• _ACTIVITY_
Below are entries; work out how many of their lines include the string "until", and reply with the number only.
==== PROVIDED DATA
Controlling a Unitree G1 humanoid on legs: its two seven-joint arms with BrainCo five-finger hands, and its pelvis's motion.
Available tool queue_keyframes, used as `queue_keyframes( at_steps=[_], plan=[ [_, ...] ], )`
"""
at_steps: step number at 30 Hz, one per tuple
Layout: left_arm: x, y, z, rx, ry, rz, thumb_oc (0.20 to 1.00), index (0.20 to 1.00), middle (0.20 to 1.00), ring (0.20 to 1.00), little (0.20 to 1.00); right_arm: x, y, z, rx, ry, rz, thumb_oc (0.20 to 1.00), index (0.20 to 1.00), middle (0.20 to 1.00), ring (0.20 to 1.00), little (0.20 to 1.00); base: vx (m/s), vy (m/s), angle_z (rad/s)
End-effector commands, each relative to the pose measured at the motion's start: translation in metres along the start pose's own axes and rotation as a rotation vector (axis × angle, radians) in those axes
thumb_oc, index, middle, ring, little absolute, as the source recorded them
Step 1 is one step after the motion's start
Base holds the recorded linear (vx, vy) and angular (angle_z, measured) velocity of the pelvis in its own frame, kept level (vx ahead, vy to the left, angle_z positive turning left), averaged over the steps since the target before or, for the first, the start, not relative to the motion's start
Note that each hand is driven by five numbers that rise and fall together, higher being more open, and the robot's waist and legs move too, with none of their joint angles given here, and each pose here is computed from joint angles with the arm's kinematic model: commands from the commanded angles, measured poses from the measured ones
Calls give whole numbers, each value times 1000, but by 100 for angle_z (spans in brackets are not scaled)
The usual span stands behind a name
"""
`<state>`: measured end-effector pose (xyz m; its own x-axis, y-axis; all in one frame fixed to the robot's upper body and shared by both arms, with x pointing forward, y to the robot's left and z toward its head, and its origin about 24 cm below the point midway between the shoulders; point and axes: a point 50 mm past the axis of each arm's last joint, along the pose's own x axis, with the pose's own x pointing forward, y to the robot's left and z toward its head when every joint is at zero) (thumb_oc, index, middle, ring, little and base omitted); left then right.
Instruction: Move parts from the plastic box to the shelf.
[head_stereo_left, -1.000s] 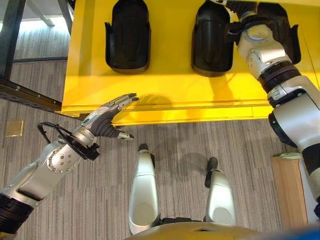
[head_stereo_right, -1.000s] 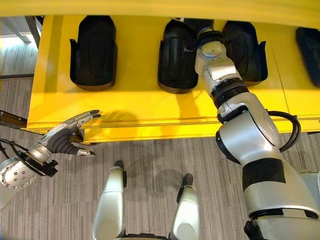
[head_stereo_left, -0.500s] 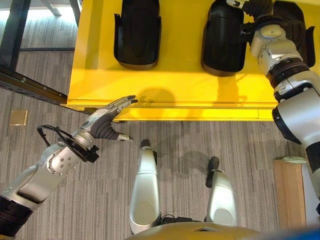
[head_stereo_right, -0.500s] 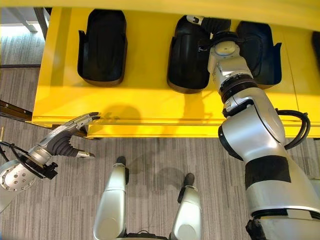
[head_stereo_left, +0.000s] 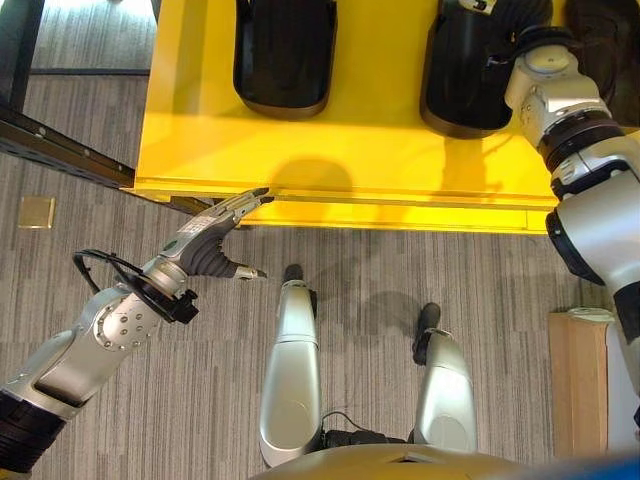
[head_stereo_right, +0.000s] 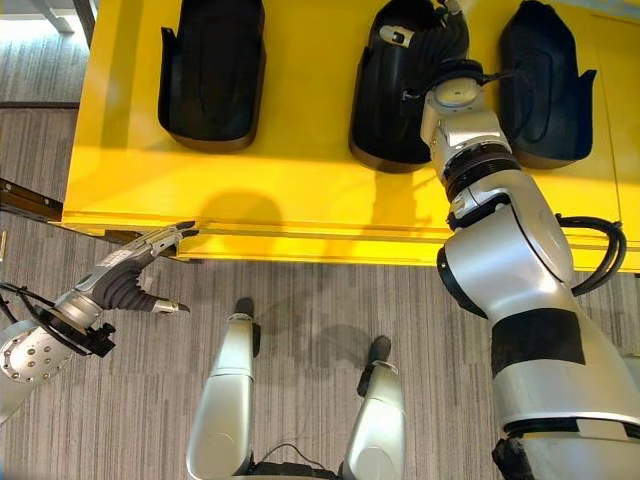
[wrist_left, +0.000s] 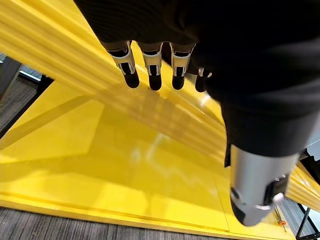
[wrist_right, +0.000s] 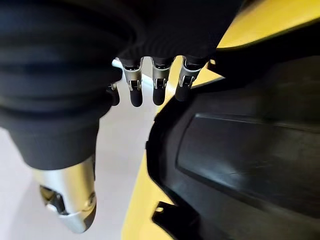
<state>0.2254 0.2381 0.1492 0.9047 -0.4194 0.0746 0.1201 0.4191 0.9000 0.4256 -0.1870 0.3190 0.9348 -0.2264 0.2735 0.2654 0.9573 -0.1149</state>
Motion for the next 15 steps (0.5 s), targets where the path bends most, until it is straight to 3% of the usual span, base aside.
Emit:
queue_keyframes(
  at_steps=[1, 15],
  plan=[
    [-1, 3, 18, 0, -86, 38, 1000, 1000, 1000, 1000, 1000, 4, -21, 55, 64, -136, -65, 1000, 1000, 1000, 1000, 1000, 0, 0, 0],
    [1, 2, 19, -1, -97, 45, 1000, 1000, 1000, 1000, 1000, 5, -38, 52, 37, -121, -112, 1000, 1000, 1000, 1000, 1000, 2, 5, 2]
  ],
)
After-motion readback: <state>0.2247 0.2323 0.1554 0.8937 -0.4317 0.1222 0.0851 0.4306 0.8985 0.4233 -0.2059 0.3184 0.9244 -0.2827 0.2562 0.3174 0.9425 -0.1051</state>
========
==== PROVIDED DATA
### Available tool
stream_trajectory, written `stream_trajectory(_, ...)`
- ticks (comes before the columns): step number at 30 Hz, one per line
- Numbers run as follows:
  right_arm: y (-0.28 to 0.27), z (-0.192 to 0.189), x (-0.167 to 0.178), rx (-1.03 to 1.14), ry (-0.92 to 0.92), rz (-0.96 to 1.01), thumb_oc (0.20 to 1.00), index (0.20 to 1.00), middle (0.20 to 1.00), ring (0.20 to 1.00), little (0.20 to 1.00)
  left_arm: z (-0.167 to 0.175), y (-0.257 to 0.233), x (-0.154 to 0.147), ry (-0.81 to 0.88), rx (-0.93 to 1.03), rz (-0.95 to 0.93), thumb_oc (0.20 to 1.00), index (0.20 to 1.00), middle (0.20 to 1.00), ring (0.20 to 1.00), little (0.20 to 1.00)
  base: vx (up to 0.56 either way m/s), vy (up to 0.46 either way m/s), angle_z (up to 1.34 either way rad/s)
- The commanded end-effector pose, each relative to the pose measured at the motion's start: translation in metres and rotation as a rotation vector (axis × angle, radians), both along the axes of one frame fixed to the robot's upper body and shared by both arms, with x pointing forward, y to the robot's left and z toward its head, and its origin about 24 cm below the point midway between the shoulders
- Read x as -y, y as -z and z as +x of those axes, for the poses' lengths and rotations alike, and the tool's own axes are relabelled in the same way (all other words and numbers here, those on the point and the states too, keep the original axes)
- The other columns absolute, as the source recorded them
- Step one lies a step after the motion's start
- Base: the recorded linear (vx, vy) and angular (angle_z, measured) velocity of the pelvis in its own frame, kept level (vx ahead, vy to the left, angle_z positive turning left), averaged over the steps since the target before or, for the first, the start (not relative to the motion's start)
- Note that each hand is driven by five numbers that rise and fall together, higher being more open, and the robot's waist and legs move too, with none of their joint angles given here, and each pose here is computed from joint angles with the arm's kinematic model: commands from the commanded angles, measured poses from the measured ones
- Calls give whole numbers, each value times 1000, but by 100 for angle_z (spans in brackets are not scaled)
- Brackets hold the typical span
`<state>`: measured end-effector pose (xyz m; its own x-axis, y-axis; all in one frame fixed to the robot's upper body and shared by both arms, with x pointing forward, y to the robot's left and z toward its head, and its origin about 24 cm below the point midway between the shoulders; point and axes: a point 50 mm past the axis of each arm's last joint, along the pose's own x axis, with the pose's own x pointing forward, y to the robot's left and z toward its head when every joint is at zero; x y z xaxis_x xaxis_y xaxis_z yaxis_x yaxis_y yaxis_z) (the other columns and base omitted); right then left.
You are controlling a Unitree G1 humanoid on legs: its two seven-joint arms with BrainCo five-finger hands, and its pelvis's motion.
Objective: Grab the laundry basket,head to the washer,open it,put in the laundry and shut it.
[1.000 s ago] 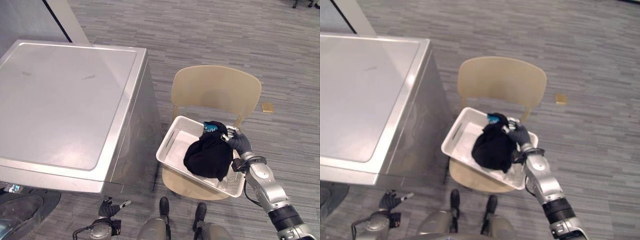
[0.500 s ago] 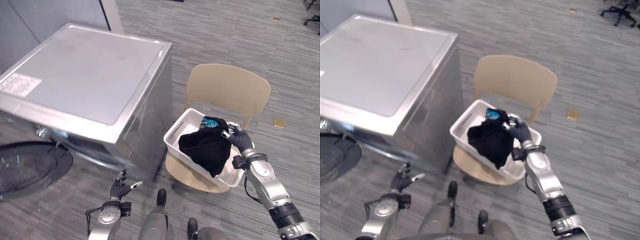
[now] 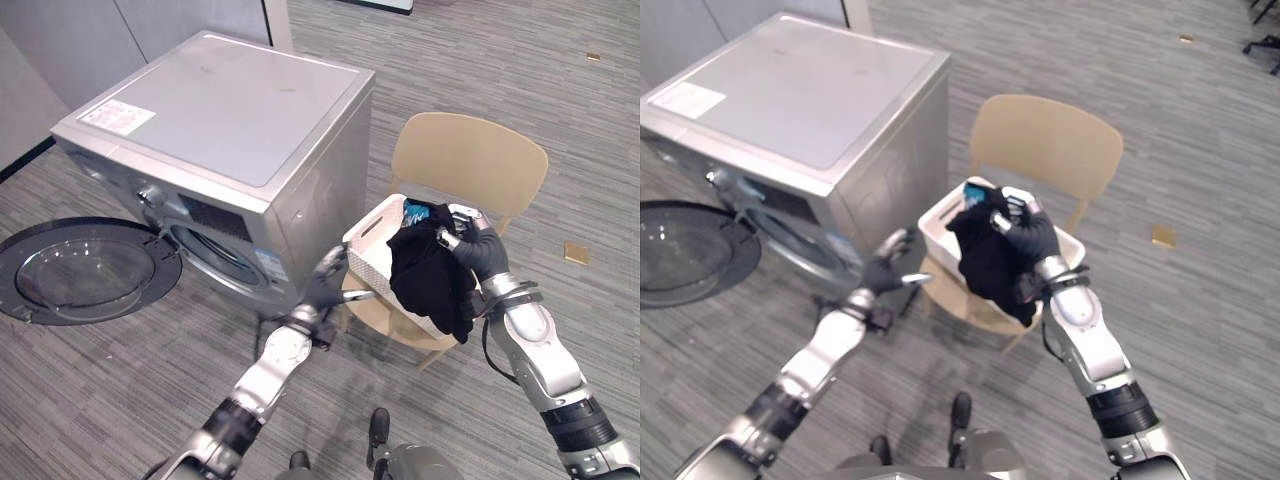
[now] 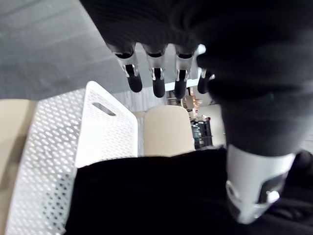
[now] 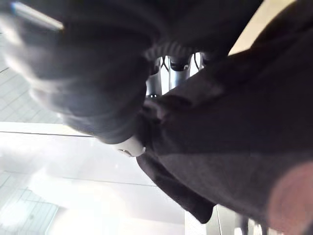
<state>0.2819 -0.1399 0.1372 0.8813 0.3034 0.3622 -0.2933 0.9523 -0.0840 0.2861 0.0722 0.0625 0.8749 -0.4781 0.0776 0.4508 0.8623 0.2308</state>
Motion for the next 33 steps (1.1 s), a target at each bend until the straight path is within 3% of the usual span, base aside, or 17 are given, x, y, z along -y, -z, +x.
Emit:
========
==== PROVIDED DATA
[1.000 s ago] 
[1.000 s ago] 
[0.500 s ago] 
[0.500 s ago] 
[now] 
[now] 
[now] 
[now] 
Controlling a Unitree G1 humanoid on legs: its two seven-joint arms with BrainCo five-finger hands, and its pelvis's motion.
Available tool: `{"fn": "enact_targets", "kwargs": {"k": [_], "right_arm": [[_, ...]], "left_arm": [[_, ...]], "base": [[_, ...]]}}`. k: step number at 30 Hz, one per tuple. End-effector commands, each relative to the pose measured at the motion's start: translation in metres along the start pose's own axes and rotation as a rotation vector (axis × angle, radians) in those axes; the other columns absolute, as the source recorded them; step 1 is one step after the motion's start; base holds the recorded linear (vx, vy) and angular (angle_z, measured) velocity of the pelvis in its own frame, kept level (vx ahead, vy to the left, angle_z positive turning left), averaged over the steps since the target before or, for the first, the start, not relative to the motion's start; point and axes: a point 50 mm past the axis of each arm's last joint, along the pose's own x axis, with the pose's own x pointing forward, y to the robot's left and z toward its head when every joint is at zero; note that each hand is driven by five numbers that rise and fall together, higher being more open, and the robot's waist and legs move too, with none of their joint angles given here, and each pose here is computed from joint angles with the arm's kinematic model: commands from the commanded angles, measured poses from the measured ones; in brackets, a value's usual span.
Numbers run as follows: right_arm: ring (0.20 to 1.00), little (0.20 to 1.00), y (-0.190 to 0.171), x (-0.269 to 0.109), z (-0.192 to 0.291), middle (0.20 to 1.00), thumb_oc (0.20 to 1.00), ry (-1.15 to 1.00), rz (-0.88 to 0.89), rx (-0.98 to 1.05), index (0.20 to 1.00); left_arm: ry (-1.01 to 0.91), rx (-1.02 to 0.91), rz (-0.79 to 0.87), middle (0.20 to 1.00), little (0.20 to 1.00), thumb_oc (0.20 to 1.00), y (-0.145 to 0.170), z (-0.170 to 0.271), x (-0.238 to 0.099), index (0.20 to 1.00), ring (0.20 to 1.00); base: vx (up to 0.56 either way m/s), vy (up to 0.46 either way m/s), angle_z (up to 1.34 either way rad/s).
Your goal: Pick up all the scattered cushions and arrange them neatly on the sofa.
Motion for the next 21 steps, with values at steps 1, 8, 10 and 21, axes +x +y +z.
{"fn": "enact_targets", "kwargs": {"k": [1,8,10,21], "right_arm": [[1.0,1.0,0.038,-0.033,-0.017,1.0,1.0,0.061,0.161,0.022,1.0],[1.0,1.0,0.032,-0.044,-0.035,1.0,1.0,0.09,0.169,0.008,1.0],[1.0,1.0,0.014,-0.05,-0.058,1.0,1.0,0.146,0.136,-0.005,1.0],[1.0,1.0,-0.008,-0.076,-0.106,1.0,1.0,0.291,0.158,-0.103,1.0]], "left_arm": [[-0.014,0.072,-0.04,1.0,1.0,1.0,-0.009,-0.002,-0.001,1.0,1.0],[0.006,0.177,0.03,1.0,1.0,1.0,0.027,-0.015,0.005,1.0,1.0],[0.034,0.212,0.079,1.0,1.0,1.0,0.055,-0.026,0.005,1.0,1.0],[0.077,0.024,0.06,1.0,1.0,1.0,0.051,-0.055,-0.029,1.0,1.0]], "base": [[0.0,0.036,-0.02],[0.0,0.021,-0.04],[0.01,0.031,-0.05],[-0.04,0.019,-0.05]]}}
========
• _SOLVED PROBLEM_
2